Remember that your macro code essentially resolves at compile time. Basically, at compile time, the value of the data set variable is unknown -- the data set variable is only available at compile time.
Why are you replacing the data set do loop with a %DO loop?
I'd probably take a different approach:
do varYear = &vystrt to &vyend;
if year(dtps) LE varYear and year(dtps) GE varYear then do;
... Some Code ...
where &vystrt was the start date for the loop and &vyend was the end date for the loop. This leaves your existing data step logic intact and for every iteration through the loop, the execution time value of dtps will be compared to the current value of varYear -- which is starting and ending based on your macro variable values.
Or, do you mean that you want to do EVERYTHING that the program is doing -- only do it inside a Macro program??? You may have to get into doing a CALL EXECUTE in order to do some process for every observation in your data set.
No, I don't think it's stupid.

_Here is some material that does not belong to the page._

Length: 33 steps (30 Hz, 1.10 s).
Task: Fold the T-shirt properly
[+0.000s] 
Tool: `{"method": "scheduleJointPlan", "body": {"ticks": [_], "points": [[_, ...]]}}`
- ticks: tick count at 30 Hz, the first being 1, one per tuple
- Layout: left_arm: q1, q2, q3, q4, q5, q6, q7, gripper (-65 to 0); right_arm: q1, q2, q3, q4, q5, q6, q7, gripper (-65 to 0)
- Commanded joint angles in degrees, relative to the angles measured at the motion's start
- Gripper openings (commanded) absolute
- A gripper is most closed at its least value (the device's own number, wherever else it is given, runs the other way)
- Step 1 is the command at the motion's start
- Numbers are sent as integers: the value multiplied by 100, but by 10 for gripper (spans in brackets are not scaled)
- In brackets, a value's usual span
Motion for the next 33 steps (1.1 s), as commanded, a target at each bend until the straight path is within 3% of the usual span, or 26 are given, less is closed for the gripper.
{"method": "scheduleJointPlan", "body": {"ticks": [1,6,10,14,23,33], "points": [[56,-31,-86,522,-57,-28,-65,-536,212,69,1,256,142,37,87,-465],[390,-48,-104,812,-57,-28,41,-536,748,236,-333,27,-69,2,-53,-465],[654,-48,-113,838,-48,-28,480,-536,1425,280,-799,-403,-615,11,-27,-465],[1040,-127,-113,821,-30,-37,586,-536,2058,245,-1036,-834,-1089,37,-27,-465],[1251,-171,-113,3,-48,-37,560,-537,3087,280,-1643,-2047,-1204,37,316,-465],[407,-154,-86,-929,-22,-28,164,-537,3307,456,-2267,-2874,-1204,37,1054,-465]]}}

I see what you're trying to do. But the problem is this: the macro %do loop will generate code at program code COMPILE time and the value of DTPS is not available until program code EXECUTION time. You really can't mix the 2 different references the way you do here:
%if year(dtps) LE &varYear and year(dtps) GE &varYear &then &do;
%do varMonth = month(dtps) %to 12 ;
because DTPS will never be available when the macro code is resolved. I really think you need to look at a CALL EXECUTE on a second macro, where the %do loop is inside the CALL EXECUTE -- because THEN, the value of DTPS will be available when you need it -- at program EXECUTION time. There are some examples of CALL EXECUTE on the Tech Support web site, or I'm sure you can work with Tech Support for more help on doing this with CALL EXECUTE instead of a %DO in the DATA step.
The thing to watch out for with "call execute", which I tripped over, is the timing of when macro logic is applied.
If "call execute" is used to call a macro directly, then the pure macro pieces are resolved/executed within the data step. All the non-pure-macro code generated by the macro is executed after the orginating data step has completed. That is why I ended up using "call execute" to call/issue an %include'd file. That file has the macro call in it. In that way, all the macro pieces don't execute until after the Data step, but I was still able to pass to the macro values from the datastep.
As for what is being attempted here, I'm not sure I see what the intended end result is. Is it to have specially dynamically named variables based on values in the dataset? If that is the case, why is it necessary to create these variables? Using them in later SAS code will be difficult because SAS wants to know what those variable names are for charting, reporting, running summaries. etc. So, I would want to know, what is trying to be accomplished at the top level?
Those variables are used for reporting (it contains information about contracts and their validity period on which we need to calculate a consumption profile based on the monthly values that we have: cn1-cn12 and cl1-cl12. Currently it's asked for years 2008 to 2011 but of course it will evolve every year). The harcoded code is really too long (even if it's mainly copy/paste for every year of the do loop).
The only problem that I have is that I'm not able to compare the dataset's variables with the macro variables at compilation time. I think I'll try to find a work around by using "call execute" as suggested by Cynthia.
I think you may still be heading for trouble/[a headache]/non-working-solution.
I think having explicitly named variables like what you are doing is going to cause you grief, especially with the reporting, and lots of maintenance of overly complicated code.
I think you need to reorganize how you are thinking about what you want to do.
If I were using SAS and wanted to report a value on a monthly interval, I would not create January, February, March, April, ... variables. I would have variable named "month" and a number of other variables with the summarized values "mean_sales", "peak_sales", etc. and simply have one observation per month. Then SAS would report the summarized values for each month.
I think you may be thinking too linearly, trying to put too much into a single observation/record. Make use of the two dimensions of a table structure, and grouping.
Could you be served by something like:
proc sort data=raw_data;
by year month;
by year month;
retain monthly_consumption count total;
if first.month then do;
monthly_consumption = 0;
if first.year then do;
yearly_consumption = 0;
count = 0;
total = 0;
monthly_consumption + consumed;
if last.month then do;
if last.year then do;
yearly_consumption = total / count;
I'm not saying the above code solves your problem, but I think if you make the year part of the variable's name, you would be creating problems for yourself.
Unfortunately, I have to keep these variables requirements as they come from the business. I just try to use the macro facilities to make my code shorter to update every year. Otherwise, it works perfectly with the harcoded version.